One of the vulnerabilities that we should expect everyone to be looking at and talking about is CVE-2023-50868, a DNSSEC protocol level denial-of-service. Specifically, a CPU Exhaustion related to the Closest Encloser Proof in NSEC3. NSEC3 is an improved version of NSEC (Next Secure) that provides authenticated denial of existence. By proving that a record doesn’t exist (with evidence of the surrounding records), you can help to prevent against DNS Cache poisoning against non-existent domains. NSEC would allow for domain name enumeration, which is prevented in NSEC3. This is prevented by introducing hashing and this hashing, which can be caused at a large scale by this vulnerability, is what leads to the denial-of-service vulnerability. Since this is a protocol level vulnerability, products other than Microsoft are affected with well-known DNS servers like bind, powerdns, dnsmasq, and others also releasing updates to resolve this issue.

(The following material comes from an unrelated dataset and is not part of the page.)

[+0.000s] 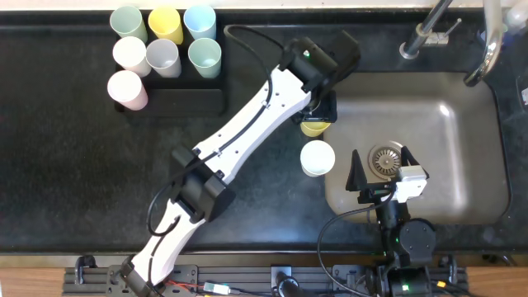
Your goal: Store Cups
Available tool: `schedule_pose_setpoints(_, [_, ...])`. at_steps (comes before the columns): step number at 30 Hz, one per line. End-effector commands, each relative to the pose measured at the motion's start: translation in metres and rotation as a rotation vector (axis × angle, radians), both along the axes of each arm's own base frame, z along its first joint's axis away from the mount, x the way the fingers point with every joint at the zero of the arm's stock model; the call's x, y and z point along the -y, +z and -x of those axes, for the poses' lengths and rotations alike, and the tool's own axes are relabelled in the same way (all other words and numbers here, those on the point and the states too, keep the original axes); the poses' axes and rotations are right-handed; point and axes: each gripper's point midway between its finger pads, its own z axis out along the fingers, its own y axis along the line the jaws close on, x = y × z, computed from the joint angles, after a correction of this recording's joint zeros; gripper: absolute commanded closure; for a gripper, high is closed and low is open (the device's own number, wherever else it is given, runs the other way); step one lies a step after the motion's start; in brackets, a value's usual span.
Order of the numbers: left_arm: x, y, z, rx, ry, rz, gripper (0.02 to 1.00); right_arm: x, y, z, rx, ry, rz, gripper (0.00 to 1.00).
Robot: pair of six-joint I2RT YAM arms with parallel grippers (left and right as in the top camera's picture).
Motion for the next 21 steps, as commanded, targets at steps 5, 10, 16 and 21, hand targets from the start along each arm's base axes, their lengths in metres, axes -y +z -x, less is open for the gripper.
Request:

When it comes to CVEs issued by Microsoft, I expect that everyone will be talking about CVE-2024-30080, a vulnerability in Microsoft Message Queuing (MSMQ) that could allow for remote code execution. Microsoft has given the vulnerability a CVSS score of 9.8 and said that exploitation is more likely. Microsoft has also recommended disabling the service until a time at which you can install the update. A couple of quick Shodan searches reveal over a million hosts running with port 1801 open and over 3500 results for ‘msmq’. Given this is a remote code execution, I would expect to see this vulnerability included in exploit frameworks in the near future.